The Mimbeli-Ibenga concession, a CIB-Olam Forest Management Unit (FMU) located in Pokola in the Sangha region of northern Republic of Congo, is now 100% Forest Stewardship Council (FSC) certified. It becomes the fourth CIB-Olam FMU to obtain the certification after Pokola, Kabo and Loundoungou-Toukoulaka.
The forest management units (FMUs) of CIB-Olam, a subsidiary of the international agribusiness group Olam International, are now all 100% Forest Stewardship Council (FSC) certified. CIB-Olam, located in Pokola, in the Sangha region of northern Republic of Congo, has recently obtained the latest certification for Mimbeli-Ibenga, its fourth FMU.
CIB-Olam, which specialises in logging, industrial processing and wood consumption, received its first FSC certification in 2006 for the Kabo unit. This was the first FSC certification obtained in the Republic of Congo at the time. It was followed by Pokola in 2008 and Loundoungou in 2011.
FSC certification criteria
To obtain a Forest Stewardship Council (FSC) certification, applicants must comply with 10 principles, 70 criteria and 379 indicators. This process takes months or even years of work. Among the priority principles of FSC, a global organisation responsible for ensuring that sustainable forest management is respected in the production process of wood and wood-based products, is respect for national laws, labour rights and the rights of indigenous peoples. The other key principle is the facilitation of community relations and strict respect for ecosystems and biodiversity, including through the preservation of areas of high conservation value. The fight against poaching is also an important part of certification. Harvesting practices as a whole are extremely rigorous and preserve the environment while emphasising safety.
The Mimbeli-Ibenga concession went through all these steps before being FSC certified. A review of the Forest Management Unit (FMU) data by FSC shows that of the 650,000 hectares of the Mimbeli-Ibenga concession, 119,934 hectares have been fully protected and 78,023 hectares have been made available to local people for their livelihoods.
Species to be protected in Mimbeli-Ibenga
The Mimbeli-Ibenga FMU is an amazing example of biodiversity. It has 375,738 trees of which more than 290 species have been listed by the FSC. The concession is also home to more than 33 species of mammals including elephants, chimpanzees and gorillas. These species will also be protected under the FSC principles of wildlife protection.

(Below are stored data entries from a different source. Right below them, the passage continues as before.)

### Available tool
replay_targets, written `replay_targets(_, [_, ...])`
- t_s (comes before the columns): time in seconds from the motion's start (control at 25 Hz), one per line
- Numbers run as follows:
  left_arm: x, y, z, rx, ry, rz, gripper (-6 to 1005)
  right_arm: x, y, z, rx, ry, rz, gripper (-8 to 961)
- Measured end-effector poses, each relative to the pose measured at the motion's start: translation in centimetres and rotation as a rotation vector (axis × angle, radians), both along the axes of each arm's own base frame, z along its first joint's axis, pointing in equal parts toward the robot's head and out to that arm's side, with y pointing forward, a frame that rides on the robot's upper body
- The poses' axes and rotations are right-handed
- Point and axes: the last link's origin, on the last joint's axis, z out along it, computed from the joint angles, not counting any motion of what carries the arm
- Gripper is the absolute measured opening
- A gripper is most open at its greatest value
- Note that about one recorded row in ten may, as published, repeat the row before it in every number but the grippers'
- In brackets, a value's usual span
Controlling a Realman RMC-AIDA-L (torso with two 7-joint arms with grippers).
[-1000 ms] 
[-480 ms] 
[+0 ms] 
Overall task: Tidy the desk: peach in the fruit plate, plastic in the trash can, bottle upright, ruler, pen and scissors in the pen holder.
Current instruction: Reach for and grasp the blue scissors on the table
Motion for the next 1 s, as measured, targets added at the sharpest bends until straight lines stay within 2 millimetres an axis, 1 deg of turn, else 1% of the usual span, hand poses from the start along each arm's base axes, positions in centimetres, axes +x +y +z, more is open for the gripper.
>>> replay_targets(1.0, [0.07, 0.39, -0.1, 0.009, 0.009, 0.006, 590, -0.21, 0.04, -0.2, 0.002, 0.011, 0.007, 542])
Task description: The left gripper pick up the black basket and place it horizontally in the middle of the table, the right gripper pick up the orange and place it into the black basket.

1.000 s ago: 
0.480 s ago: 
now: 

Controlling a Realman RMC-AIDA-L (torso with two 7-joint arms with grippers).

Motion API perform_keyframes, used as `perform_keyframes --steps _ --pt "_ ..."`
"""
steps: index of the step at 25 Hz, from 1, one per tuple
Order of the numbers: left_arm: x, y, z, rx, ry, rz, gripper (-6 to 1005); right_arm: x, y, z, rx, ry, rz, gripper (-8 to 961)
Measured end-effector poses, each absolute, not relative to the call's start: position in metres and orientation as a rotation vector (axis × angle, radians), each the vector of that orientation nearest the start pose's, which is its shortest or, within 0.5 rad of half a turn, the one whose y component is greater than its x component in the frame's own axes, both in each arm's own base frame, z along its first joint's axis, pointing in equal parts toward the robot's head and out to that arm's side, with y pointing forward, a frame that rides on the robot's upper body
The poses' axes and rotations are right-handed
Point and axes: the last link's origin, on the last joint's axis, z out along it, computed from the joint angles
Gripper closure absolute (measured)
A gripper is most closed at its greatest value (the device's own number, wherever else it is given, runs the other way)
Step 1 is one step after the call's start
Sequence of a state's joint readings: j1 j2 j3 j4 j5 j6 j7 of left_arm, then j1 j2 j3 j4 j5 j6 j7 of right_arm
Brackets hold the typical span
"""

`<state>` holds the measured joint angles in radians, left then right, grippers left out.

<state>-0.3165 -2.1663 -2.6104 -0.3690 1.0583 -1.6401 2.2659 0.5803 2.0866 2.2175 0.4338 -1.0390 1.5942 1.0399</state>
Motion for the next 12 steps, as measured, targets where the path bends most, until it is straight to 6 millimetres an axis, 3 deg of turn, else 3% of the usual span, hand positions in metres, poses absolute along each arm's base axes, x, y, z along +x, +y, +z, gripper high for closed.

Thanks to the certification of the Mimbeli-Ibenga FMU, the Congo Basin now has more than 5,392 million hectares of FSC-certified forests distributed between the Republic of Congo (5,392,000,000 hectares), Cameroon (5,392,000,000 hectares), and Gabon (5,392,000,000 hectares).
In Gabon, however, as in the other countries of the Central African region, much remains to be done. Gabon’s forest resources are threatened by illegal logging and poor environmental practices. The country is considered one of the most densely forested countries in the world. It is home to more than 85% of the equatorial forest, but barely three logging and timber production companies are certified.
To better protect its biodiversity, the Gabonese government signed a partnership agreement with the FSC on 31 January 2020. This agreement should assign an eco-responsible label to all Gabonese concessions by 2022. The Forest Stewardship Council certification should also improve the rights of Gabonese workers and allow compulsory access to education for families living in the areas of exploitation.
Difficulties encountered in the context of this agreement
The agreement signed between the Gabonese government and the FSC is not unanimously supported in the country. Smallholders and some members of civil society see this partnership as too costly and anti-competitive, the cost of which would represent 5.30 euros (nearly 3,280 CFA francs) per m3 of logged timber exploited. In the face of this reticence, the FSC has reassured the operators by announcing that a cost-sharing arrangement would be possible.